(Stored items from a collection)
==========

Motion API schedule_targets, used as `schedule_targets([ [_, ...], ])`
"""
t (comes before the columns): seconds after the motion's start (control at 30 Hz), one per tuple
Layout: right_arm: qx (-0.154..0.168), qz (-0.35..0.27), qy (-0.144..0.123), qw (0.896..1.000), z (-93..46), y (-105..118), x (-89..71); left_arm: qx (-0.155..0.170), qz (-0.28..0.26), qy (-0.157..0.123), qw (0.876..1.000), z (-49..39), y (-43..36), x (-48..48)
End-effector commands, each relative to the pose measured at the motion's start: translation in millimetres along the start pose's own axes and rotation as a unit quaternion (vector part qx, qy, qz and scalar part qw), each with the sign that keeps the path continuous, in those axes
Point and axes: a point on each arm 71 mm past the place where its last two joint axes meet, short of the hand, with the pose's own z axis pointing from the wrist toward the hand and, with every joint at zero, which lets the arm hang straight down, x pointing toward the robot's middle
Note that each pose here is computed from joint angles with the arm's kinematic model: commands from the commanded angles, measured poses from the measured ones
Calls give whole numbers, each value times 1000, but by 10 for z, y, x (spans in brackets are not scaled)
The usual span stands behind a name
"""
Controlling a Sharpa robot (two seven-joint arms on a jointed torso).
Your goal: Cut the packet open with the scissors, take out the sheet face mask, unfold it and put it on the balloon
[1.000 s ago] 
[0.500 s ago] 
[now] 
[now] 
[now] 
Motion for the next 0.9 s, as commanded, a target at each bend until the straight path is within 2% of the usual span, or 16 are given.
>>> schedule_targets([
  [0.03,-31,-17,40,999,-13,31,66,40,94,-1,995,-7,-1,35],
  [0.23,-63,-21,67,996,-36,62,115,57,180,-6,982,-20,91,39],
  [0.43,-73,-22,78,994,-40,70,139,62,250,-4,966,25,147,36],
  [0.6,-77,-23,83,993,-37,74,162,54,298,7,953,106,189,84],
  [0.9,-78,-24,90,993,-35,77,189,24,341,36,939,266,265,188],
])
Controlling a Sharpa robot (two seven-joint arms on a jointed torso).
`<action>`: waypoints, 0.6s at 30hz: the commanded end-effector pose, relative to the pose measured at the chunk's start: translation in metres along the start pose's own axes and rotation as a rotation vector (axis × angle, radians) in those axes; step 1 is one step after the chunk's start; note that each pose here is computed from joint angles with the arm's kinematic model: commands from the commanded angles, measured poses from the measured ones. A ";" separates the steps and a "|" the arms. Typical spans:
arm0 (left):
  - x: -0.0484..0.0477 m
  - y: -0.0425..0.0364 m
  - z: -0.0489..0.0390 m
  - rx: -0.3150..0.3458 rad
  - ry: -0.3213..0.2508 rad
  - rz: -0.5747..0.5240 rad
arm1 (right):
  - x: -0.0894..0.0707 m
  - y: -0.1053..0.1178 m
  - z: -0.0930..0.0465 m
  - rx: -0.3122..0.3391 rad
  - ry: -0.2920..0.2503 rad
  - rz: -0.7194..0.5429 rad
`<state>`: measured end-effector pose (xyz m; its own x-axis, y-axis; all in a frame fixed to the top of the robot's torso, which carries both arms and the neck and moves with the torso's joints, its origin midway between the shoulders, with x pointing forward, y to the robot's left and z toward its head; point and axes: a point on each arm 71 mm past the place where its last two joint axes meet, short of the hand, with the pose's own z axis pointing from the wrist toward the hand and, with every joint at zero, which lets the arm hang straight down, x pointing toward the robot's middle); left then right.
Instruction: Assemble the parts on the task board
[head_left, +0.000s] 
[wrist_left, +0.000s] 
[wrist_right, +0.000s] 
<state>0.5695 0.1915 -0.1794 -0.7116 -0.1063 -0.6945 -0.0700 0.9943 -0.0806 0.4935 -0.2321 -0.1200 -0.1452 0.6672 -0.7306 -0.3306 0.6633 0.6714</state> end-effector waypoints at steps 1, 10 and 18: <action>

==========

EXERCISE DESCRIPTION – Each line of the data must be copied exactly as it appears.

RESULT OF THIS EXERCISE –
Motion API schedule_targets, used as `schedule_targets([ [_, ...], ])`
"""
t (comes before the columns): seconds after the motion's start (control at 30 Hz), one per tuple
Layout: right_arm: qx (-0.154..0.168), qz (-0.35..0.27), qy (-0.144..0.123), qw (0.896..1.000), z (-93..46), y (-105..118), x (-89..71); left_arm: qx (-0.155..0.170), qz (-0.28..0.26), qy (-0.157..0.123), qw (0.876..1.000), z (-49..39), y (-43..36), x (-48..48)
End-effector commands, each relative to the pose measured at the motion's start: translation in millimetres along the start pose's own axes and rotation as a unit quaternion (vector part qx, qy, qz and scalar part qw), each with the sign that keeps the path continuous, in those axes
Point and axes: a point on each arm 71 mm past the place where its last two joint axes meet, short of the hand, with the pose's own z axis pointing from the wrist toward the hand and, with every joint at zero, which lets the arm hang straight down, x pointing toward the robot's middle
Note that each pose here is computed from joint angles with the arm's kinematic model: commands from the commanded angles, measured poses from the measured ones
Calls give whole numbers, each value times 1000, but by 10 for z, y, x (spans in brackets are not scaled)
The usual span stands behind a name
"""
Controlling a Sharpa robot (two seven-joint arms on a jointed torso).
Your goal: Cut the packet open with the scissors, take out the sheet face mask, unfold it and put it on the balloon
[1.000 s ago] 
[0.500 s ago] 
[now] 
[now] 
[now] 
Motion for the next 0.9 s, as commanded, a target at each bend until the straight path is within 2% of the usual span, or 16 are given.
>>> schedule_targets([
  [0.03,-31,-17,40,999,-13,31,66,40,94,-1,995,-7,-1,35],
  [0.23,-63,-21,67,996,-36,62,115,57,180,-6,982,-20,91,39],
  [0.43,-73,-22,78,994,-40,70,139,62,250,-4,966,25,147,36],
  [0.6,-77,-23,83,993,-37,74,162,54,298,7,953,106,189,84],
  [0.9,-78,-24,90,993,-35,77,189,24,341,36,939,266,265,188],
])
Controlling a Sharpa robot (two seven-joint arms on a jointed torso).
`<action>`: waypoints, 0.6s at 30hz: the commanded end-effector pose, relative to the pose measured at the chunk's start: translation in metres along the start pose's own axes and rotation as a rotation vector (axis × angle, radians) in those axes; step 1 is one step after the chunk's start; note that each pose here is computed from joint angles with the arm's kinematic model: commands from the commanded angles, measured poses from the measured ones. A ";" separates the steps and a "|" the arms. Typical spans:
arm0 (left):
  - x: -0.0484..0.0477 m
  - y: -0.0425..0.0364 m
  - z: -0.0489..0.0390 m
  - rx: -0.3150..0.3458 rad
  - ry: -0.3213..0.2508 rad
  - rz: -0.5747..0.5240 rad
arm1 (right):
  - x: -0.0894..0.0707 m
  - y: -0.1053..0.1178 m
  - z: -0.0930..0.0465 m
  - rx: -0.3122..0.3391 rad
  - ry: -0.2920..0.2503 rad
  - rz: -0.7194..0.5429 rad
`<state>`: measured end-effector pose (xyz m; its own x-axis, y-axis; all in a frame fixed to the top of the robot's torso, which carries both arms and the neck and moves with the torso's joints, its origin midway between the shoulders, with x pointing forward, y to the robot's left and z toward its head; point and axes: a point on each arm 71 mm past the place where its last two joint axes meet, short of the hand, with the pose's own z axis pointing from the wrist toward the hand and, with every joint at zero, which lets the arm hang straight down, x pointing toward the robot's middle); left then right.
Instruction: Assemble the parts on the task board
[head_left, +0.000s] 
[wrist_left, +0.000s] 
[wrist_right, +0.000s] 
<state>0.5695 0.1915 -0.1794 -0.7116 -0.1063 -0.6945 -0.0700 0.9943 -0.0806 0.4935 -0.2321 -0.1200 -0.1452 0.6672 -0.7306 -0.3306 0.6633 0.6714</state> end-effector waypoints at steps 1, 10 and 18: <action>

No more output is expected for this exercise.